I don’t think, in the next generation, you can take those numbers and multiply them by two and expect the industry to continue to grow. The industry as a whole needs to sit back and think, “What are we building? What’s the audience expectation? What is the best way to get our stories across, to say what we need to say?” That’s going to cause the industry to look at the kind of games we’re doing, where we go from there, and what we’re putting into them. It’s hard for every adventure game to shoot for 50 or 60 hours of gameplay. That’s going to be so much more expensive to achieve.
In the end you may close some interesting creators and their stories out of the market if that’s a threshold you have to meet. If you don’t have 50 hours of gameplay, you don’t have a game? We need to reevaluate that shibboleth, I think.

Above: Sam and Nathan in Uncharted 4: A Thief’s End.
GamesBeat: It feels like gamers want more, but they may not realize where we are and how much it takes to deliver these things. My own observations about some of the big games, like Red Dead Redemption 2 — it was seven years in the making. It had as many as 2,000 people working on it. God of War was at least five years and hundreds of people at Sony Santa Monica. Naughty Dog worked on The Last of Us Part II for well over five years. These are gigantic teams. Can you talk about what your position becomes like when you’re the one overseeing some of these things and making decisions about them?
Layden: I had the privilege of standing as chairman of Worldwide Studios for four years. At the time, with 13 studios, and then just late last year adding Insomniac to the mix — they were 13 very different studios. They all have different cultures in them. They’re seeking to achieve different things inside gaming. Where you have some teams that need a little more time to get their games done, and still do, there was a crack team in San Diego cranking out MLB: The Show every 10 months just like clockwork. You can’t miss opening day for baseball, except maybe this year. That team optimized around delivering their creation in that time frame.
Working with the teams, looking at their ambitions and their outlook, we wanted to create a clean runway. I always expressed it that way.
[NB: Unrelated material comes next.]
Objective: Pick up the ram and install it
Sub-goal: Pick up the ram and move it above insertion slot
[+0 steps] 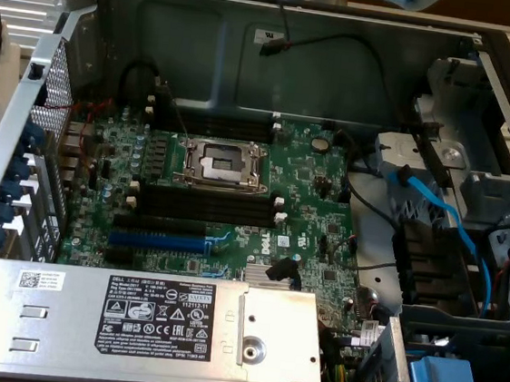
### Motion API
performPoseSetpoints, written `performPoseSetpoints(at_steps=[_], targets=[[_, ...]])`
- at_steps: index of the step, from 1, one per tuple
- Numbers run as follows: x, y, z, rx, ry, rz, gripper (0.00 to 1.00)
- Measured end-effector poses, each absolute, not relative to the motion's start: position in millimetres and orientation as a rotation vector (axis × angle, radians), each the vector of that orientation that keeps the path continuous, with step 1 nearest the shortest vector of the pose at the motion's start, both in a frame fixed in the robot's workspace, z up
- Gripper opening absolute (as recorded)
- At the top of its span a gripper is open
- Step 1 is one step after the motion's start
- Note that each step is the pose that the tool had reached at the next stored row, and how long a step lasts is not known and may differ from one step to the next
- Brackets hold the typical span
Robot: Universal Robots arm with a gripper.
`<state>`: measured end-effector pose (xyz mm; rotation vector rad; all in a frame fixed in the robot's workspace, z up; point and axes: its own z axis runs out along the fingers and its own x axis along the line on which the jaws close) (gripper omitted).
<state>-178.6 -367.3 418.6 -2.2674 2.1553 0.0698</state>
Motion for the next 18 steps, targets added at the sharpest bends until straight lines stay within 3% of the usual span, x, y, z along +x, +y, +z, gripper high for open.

My job as chairman was not to make creative decisions, but to clear the path, get the boulders out of the road, and give the team a clean runway to exercise their dream and get their thing off the ground. Going into this next generation, not only is that an important role for management in gaming and interactive entertainment, but it’s also about evaluating what we can continue to put into games. At what cost can you continue to create these games?
We’re also limited by one of these weird freaks of nature. In my experience in 25 years of video gaming, the price of a game has never changed. It’s been $59.99 since I started in this business. But the cost of games has gone up 10X, building them. If you don’t have elasticity on the price point, but you have huge volatility on the cost line, the model becomes more difficult. This generation is going to see those two imperatives collide.